Les scientifiques utilisent des dilutions en série (une série de dilutions 1:10) pour calculer la densité de population des cultures bactériennes. Lorsqu'une goutte de culture contenant un petit nombre de bactéries est plaquée et incubée, chaque cellule sera théoriquement suffisamment éloignée des autres cellules pour former sa propre colonie. (En réalité, certaines colonies peuvent être des descendants de deux cellules voisines, mais cela est rare dans les cultures diluées, et donc le nombre de colonies est une très bonne estimation du nombre de cellules initialement transférées à la plaque.) Parce que la densité de population est inconnue, une variété de dilutions doit être utilisée pour finir avec une plaque avec un nombre approprié de colonies.

Dilutions en série

Étiqueter les six tubes à essai (contenant chacun 9 mL de croissance 1). Etiquetez les six plaques de gélose de 1 à 6. Utilisez un pipeteur et des pointes de pipette stériles de 1 millilitre (mL) pour transférer 1 mL de culture bactérienne dans le tube 1.

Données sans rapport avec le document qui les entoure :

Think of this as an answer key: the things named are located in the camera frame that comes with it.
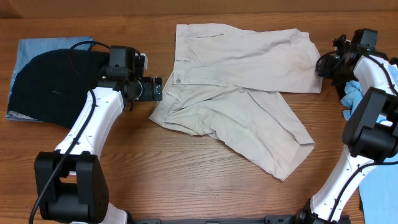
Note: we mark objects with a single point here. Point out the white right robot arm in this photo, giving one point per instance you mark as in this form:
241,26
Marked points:
321,204

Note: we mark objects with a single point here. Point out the black folded garment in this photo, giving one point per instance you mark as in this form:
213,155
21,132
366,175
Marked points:
53,86

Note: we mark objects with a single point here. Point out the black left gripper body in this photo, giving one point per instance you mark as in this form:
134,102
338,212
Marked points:
144,89

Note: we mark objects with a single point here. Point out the black garment under t-shirt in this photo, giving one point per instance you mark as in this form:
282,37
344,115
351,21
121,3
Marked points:
342,90

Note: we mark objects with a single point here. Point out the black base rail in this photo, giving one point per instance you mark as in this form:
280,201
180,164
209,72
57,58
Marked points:
214,220

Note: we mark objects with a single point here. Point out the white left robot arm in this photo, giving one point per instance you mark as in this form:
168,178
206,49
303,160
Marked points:
71,186

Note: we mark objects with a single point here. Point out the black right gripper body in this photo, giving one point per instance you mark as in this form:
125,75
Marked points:
325,66

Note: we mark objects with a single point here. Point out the light blue folded denim garment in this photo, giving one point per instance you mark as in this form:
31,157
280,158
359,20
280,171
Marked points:
30,48

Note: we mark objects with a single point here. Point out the light blue printed t-shirt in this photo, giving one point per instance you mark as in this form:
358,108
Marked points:
370,136

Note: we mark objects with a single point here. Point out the beige khaki shorts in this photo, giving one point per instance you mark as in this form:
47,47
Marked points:
228,83

Bien mélanger et transférer 1 mL du tube 1 dans le tube 2 à l'aide d'une pipette et d'embouts stériles de 1 mL.

Répétez l'étape 2 pour les tubes restants, en transférant chaque fois 1 mL du tube le plus récemment utilisé dans le tube suivant.

Utilisez une pipette et des pointes stériles de 0,1 mL pour transférer 0,1 mL du tube 1 dans une boîte de gélose. Flamme une tige de verre en forme de L et l'utiliser pour répartir la goutte uniformément autour de la plaque. Incuber la plaque pendant 48 heures à une température appropriée pour les bactéries utilisées. Différents types de bactéries ont des températures de croissance optimales différentes. Si vous ne pouvez pas trouver la température de croissance optimale en utilisant le matériau de référence, essayez d'incuber les plaques à 25 et 37 degrés.

Répétez l'étape 4 en transférant chaque fois le liquide d'un tube à essai différent sur la plaque correspondante. h2> Calculs de population

Observez les six plaques et choisissez celle avec 30 à 200 colonies isolées.

Multipliez le nombre de colonies sur la plaque par 10 pour calculer le nombre de cellules par ml de culture du tube de dilution utilisé.

Multiplier le nombre de l'étape 2 par 10 ^ (numéro de plaque) pour calculer le nombre de cellules par ml de culture originale. La valeur de 10 ^ (numéro de plaque) est le facteur de dilution de la culture utilisée pour inoculer cette plaque.

Astuce

Inclure tous les nutriments nécessaires dans les plaques de gélose. Les bactéries auxotrophes nécessitent certains acides aminés en plus des ingrédients de base des milieux. Différents auxotrophes ont des besoins nutritionnels différents. Consultez le matériel de référence pour savoir quels acides aminés, le cas échéant, vos bactéries ont besoin.

Attendez une seconde entre enflammer la tige de verre et l'utiliser, pour ne pas brûler les bactéries.

Avertissement

Toujours porter des gants de laboratoire lors de la manipulation des bactéries.